Aynı zamanda Pyric Wyvern, gücünün elinden alındığını hissettikten sonra şok oldu. Bu onu çok kızdırdı.
Bu tıpkı bir insanın ısırılan sivrisineği ezmek istemesi gibiydi.
‘Bana meydan okumaya nasıl cesaret edersin, yazık küçük solucan!’
Pyric Wyvern delirmişti! Kendini dar yarıktan itti ve ön pençesini yarıktan dışarı doğru uzattı.
Artık vücudunun yaklaşık seksen metresi yarıktan dışarı çıkmıştı. Qin Feng ve Bai Li’den sadece elli metreden az uzaktaydı!
Bu kadar yakın bir mesafede, ejder Qin Feng’i hapşırmasıyla kolayca uçurabilirdi.
“Sizi şişko götler oraya geri götürün!”
“Ejderha Adımı! Ejderha Darbesi!”
Qin Feng, ejderle yüzleşmek için cesurca ileri adım attı ve avucunu ejderin yüzüne koydu.
Avuç içi saldırısı, Qin Feng’in dantianından gelen on kat dahili güç havuzunu anında buharlaştırdı. Başka bir deyişle, açığa çıkan güç, B-seviyesi eski bir savaşçınınkine eşdeğerdir.
Anında, Qin Feng’in avucunun içinden otuz metre yüksekliğinde bir altın ejderha pençesi çıktı ve ejderin kafasına sert bir şekilde çarptı.
Bum!
Çarpma üzerine B-seviye Wyvern imparatoru bir adım geri çekilmek zorunda kaldı. Bu yaklaşık yirmi ila otuz metre geriye doğruydu, bu da Qin Feng ve Bai Li için yeterince iyiydi.
“Bai Li, ne kadar kaldı?”
Bai Li, şu anda zor bir durumda sıkışıp kaldıklarını biliyordu ve uzaysal rün çıktısını aceleye getiriyordu.

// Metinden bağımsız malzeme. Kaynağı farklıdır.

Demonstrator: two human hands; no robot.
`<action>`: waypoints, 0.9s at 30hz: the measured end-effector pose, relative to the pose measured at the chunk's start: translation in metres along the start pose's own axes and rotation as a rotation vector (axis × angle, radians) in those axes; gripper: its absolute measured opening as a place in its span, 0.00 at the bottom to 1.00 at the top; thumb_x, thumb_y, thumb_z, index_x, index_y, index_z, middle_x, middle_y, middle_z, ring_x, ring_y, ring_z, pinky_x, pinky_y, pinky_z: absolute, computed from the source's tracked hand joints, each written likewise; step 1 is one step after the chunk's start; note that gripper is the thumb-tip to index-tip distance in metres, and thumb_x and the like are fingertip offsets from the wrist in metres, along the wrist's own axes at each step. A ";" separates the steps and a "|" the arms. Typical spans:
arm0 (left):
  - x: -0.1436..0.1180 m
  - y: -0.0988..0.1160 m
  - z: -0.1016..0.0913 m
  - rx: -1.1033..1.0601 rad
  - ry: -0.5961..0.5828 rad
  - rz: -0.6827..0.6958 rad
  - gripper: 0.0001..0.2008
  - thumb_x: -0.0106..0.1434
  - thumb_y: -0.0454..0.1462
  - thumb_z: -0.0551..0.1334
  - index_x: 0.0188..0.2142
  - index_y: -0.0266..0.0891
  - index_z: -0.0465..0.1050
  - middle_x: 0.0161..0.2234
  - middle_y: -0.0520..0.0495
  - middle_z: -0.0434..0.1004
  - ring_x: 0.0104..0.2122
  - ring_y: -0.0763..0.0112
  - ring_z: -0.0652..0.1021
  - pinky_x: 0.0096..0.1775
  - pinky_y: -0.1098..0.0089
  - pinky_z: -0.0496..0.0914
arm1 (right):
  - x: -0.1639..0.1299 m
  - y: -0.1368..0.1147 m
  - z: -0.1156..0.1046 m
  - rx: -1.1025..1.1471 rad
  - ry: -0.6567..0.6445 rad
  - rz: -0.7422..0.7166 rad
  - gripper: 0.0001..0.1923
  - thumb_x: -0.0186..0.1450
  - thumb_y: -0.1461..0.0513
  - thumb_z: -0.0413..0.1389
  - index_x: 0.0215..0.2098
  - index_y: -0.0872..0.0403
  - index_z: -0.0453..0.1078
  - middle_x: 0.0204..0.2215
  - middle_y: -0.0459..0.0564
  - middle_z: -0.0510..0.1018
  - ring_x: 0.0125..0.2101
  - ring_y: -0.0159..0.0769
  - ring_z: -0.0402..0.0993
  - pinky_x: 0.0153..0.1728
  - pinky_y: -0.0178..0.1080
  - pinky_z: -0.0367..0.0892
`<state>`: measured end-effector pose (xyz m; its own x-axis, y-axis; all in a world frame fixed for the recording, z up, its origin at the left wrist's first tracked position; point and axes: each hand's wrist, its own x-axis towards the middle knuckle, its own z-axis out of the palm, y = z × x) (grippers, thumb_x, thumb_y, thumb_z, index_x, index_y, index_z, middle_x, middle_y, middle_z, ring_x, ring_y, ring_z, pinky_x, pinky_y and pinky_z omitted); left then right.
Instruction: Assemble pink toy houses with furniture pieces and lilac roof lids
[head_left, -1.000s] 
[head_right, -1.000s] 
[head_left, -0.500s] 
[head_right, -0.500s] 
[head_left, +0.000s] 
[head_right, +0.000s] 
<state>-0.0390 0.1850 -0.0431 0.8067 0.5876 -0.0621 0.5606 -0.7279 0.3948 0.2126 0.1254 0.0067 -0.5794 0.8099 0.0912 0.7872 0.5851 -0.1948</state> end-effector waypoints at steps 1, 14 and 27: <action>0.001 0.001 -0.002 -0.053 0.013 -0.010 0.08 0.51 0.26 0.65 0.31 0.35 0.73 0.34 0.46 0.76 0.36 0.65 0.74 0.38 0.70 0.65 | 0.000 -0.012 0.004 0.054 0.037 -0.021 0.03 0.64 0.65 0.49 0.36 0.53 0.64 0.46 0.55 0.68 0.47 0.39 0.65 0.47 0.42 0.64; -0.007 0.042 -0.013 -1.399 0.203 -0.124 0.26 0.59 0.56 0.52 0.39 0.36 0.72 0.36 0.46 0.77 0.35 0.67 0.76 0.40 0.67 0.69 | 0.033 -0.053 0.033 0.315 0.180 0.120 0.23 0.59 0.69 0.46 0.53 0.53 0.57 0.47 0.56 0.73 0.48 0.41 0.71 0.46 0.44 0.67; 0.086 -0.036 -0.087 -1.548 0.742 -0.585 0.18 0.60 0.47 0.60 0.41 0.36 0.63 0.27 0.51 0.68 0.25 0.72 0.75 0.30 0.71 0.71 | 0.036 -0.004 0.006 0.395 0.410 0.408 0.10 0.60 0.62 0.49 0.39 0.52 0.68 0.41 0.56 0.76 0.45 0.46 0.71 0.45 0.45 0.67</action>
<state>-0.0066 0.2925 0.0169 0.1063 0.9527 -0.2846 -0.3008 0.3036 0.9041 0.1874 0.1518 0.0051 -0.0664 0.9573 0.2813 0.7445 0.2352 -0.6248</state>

“Üç dakika daha! Hatta beklemek!”
‘Üç kahrolası dakika mı?! Bu çok uzun!’
Qin Feng, B-seviye canavar imparatoruna baktı. Bu, A-seviyesindeki eski halinin bile tek başına meydan okuyamayacağı bir canavardı.
Ancak yeniden doğduktan sonra çok daha büyük rakiplerle yüzleşmek zorunda kaldığı böyle bir karşılaşma birçok kez yaşanmıştı.
Qin Feng’in sklerası zifiri siyaha döndü.
‘Peki, o zaman bunu yapalım!’
Fiziği, içsel gücü ve bilinçli gücü, sınırlarının ötesine itilmişti.
‘Çıkmak!’
Qin Feng bilinç alanından korkunç bir şeyi çağırdı. Qin Feng’in önünde saf siyah bir taş belirdi.
Taş hızla dönüyordu ve her zaman karanlık rünler yayıyordu. Karanlık gücün yoğunlaştırılmış bir gezegeni gibiydi!
Efsanevi Cehennem Taşından başkası değildi.
‘Uçmak!’ Qin Feng parmağını Pyric Wyvern’e doğrulttu!